E la dichiarazione di Damasco allora?... Lungo silenzio, poi il giovane più grande osa avventurarsi: «la prima dichiarazione è stata un atto di coraggio, nel momento in cui la gente cominciava a dimenticare la primavera (di Damasco). Ma c'è stata quella frase su «l'Islam religione della maggioranza», che ha rovinato tutto. Tutta questa gente è coraggiosa; alcuni hanno passato 12 o 15 anni in carcere proprio per difendere il diritto di pensare in modo diverso. Dopo, l'episodio è stato dimenticato nel caos degli avvenimenti che hanno fatto seguito all'uccisione di Hariri e al ritiro siriano dal Libano».
Fa un pausa, poi prosegue: «In seguito, lo scorso dicembre, c'è stato l'appello a riunirsi nuovamente, votare un nuovo testo di dichiarazione, eleggere una direzione.
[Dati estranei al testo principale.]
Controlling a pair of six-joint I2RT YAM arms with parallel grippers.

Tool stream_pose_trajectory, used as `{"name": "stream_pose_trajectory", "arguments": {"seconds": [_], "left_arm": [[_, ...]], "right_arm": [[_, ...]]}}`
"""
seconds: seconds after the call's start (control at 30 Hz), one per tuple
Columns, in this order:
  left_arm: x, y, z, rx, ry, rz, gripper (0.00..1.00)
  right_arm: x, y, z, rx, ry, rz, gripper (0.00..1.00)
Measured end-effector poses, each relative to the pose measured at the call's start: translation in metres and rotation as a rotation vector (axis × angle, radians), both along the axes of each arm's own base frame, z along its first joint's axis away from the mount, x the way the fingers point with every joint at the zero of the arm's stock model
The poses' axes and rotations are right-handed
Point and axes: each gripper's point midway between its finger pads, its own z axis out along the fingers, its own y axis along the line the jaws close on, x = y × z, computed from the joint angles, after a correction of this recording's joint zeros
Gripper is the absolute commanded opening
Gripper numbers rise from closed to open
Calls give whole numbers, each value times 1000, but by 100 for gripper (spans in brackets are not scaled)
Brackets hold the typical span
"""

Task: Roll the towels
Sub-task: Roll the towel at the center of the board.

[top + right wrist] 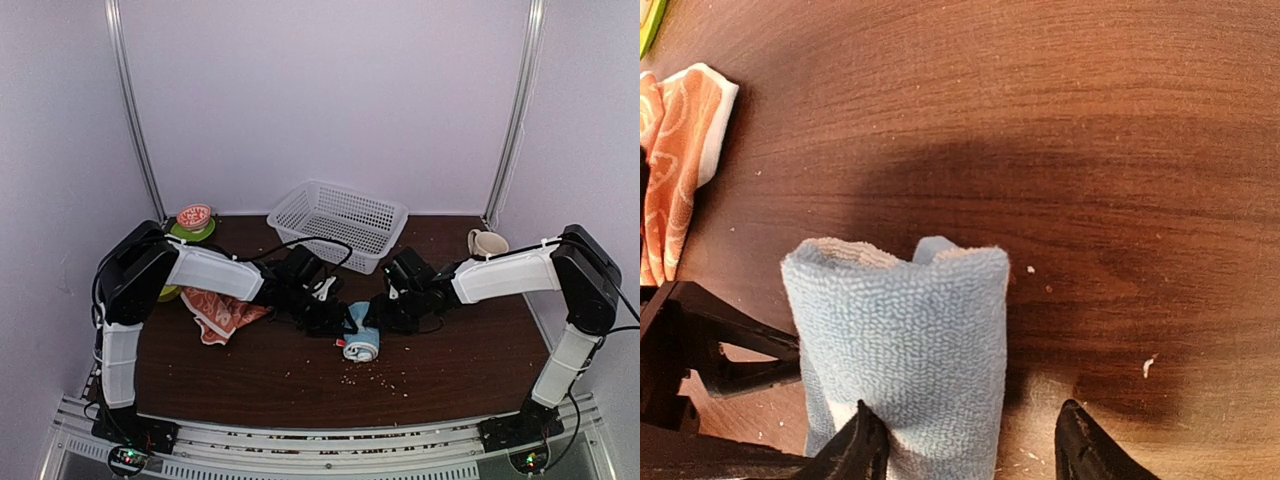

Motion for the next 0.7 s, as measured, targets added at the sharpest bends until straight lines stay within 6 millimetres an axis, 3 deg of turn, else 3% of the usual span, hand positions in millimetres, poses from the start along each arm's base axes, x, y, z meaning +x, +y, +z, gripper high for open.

Non so bene; si sono riuniti forse in 200 e hanno eletto come loro capo una donna, che peraltro non appartiene veramente ad una delle tre formazioni politiche della «dichiarazione». Fare queste elezioni è stato un nuovo atto di coraggio. E lo hanno pagato caro: tribunali speciali e carcere». Un altro lancia dal fondo: «se fossi al posto di chi sta al potere non sarei contento che qualcuno voglia un "cambiamento radicale", anche se "con mezzi pacifici"»...
Così va la gioventù siriana in questi giorni. Non sogna grandi cambiamenti politici, né grandi serate. Sogna solo di poter riprendere il dialogo, anche su una melodia triste, con chi vuole ascoltarla. Vuole solo che si torni a suonare il Tango, perché sulle sue note si possa ballare, anche con il velo in testa.